◆ Work task:
Every line of the listing must be repeated in the answer without alteration.

(Beginning of Extracted material)

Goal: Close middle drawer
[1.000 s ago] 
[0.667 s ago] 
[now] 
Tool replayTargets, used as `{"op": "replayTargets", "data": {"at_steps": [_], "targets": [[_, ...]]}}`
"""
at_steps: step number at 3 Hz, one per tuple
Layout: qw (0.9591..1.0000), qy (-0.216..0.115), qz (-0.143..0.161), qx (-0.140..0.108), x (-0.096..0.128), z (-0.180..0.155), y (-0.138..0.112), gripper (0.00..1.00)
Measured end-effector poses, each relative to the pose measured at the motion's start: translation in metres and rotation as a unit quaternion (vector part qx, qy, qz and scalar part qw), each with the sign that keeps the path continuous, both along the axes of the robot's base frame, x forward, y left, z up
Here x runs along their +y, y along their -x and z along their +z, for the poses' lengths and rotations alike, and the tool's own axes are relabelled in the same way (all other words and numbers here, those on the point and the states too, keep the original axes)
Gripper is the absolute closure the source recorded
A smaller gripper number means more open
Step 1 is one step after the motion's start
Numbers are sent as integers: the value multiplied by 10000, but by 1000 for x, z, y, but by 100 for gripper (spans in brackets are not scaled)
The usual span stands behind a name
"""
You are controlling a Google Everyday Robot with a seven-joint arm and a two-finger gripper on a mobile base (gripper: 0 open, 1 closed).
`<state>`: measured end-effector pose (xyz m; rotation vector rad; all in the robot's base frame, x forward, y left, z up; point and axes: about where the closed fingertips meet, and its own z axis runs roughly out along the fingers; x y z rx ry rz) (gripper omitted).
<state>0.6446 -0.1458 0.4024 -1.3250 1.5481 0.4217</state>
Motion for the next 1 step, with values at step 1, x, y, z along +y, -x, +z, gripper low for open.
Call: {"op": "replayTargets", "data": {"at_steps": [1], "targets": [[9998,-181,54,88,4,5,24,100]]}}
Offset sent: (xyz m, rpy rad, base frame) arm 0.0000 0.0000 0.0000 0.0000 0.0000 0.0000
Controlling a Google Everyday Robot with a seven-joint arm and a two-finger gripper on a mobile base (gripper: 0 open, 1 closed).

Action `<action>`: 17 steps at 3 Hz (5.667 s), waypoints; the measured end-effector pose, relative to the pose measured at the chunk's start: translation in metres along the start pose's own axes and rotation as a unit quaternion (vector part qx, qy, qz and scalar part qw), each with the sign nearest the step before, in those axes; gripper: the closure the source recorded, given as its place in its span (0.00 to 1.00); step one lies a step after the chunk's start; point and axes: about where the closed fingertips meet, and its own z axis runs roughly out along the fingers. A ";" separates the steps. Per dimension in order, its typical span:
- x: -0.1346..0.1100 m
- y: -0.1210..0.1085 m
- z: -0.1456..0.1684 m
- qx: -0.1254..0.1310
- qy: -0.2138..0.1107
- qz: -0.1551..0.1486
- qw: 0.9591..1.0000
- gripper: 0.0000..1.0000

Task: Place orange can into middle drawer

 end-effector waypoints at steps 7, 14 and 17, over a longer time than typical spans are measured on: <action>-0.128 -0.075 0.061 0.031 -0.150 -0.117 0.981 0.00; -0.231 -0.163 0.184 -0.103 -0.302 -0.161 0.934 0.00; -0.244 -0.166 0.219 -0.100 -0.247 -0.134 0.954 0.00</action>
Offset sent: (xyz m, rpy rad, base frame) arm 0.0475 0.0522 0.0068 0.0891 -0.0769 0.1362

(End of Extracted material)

◆ Response box:
Goal: Close middle drawer
[1.000 s ago] 
[0.667 s ago] 
[now] 
Tool replayTargets, used as `{"op": "replayTargets", "data": {"at_steps": [_], "targets": [[_, ...]]}}`
"""
at_steps: step number at 3 Hz, one per tuple
Layout: qw (0.9591..1.0000), qy (-0.216..0.115), qz (-0.143..0.161), qx (-0.140..0.108), x (-0.096..0.128), z (-0.180..0.155), y (-0.138..0.112), gripper (0.00..1.00)
Measured end-effector poses, each relative to the pose measured at the motion's start: translation in metres and rotation as a unit quaternion (vector part qx, qy, qz and scalar part qw), each with the sign that keeps the path continuous, both along the axes of the robot's base frame, x forward, y left, z up
Here x runs along their +y, y along their -x and z along their +z, for the poses' lengths and rotations alike, and the tool's own axes are relabelled in the same way (all other words and numbers here, those on the point and the states too, keep the original axes)
Gripper is the absolute closure the source recorded
A smaller gripper number means more open
Step 1 is one step after the motion's start
Numbers are sent as integers: the value multiplied by 10000, but by 1000 for x, z, y, but by 100 for gripper (spans in brackets are not scaled)
The usual span stands behind a name
"""
You are controlling a Google Everyday Robot with a seven-joint arm and a two-finger gripper on a mobile base (gripper: 0 open, 1 closed).
`<state>`: measured end-effector pose (xyz m; rotation vector rad; all in the robot's base frame, x forward, y left, z up; point and axes: about where the closed fingertips meet, and its own z axis runs roughly out along the fingers; x y z rx ry rz) (gripper omitted).
<state>0.6446 -0.1458 0.4024 -1.3250 1.5481 0.4217</state>
Motion for the next 1 step, with values at step 1, x, y, z along +y, -x, +z, gripper low for open.
Call: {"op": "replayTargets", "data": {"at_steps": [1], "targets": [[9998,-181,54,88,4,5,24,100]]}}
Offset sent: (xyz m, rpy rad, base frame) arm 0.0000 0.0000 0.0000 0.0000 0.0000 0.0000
Controlling a Google Everyday Robot with a seven-joint arm and a two-finger gripper on a mobile base (gripper: 0 open, 1 closed).

Action `<action>`: 17 steps at 3 Hz (5.667 s), waypoints; the measured end-effector pose, relative to the pose measured at the chunk's start: translation in metres along the start pose's own axes and rotation as a unit quaternion (vector part qx, qy, qz and scalar part qw), each with the sign nearest the step before, in those axes; gripper: the closure the source recorded, given as its place in its span (0.00 to 1.00); step one lies a step after the chunk's start; point and axes: about where the closed fingertips meet, and its own z axis runs roughly out along the fingers. A ";" separates the steps. Per dimension in order, its typical span:
- x: -0.1346..0.1100 m
- y: -0.1210..0.1085 m
- z: -0.1456..0.1684 m
- qx: -0.1254..0.1310
- qy: -0.2138..0.1107
- qz: -0.1551..0.1486
- qw: 0.9591..1.0000
- gripper: 0.0000..1.0000

Task: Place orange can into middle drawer

 end-effector waypoints at steps 7, 14 and 17, over a longer time than typical spans are measured on: <action>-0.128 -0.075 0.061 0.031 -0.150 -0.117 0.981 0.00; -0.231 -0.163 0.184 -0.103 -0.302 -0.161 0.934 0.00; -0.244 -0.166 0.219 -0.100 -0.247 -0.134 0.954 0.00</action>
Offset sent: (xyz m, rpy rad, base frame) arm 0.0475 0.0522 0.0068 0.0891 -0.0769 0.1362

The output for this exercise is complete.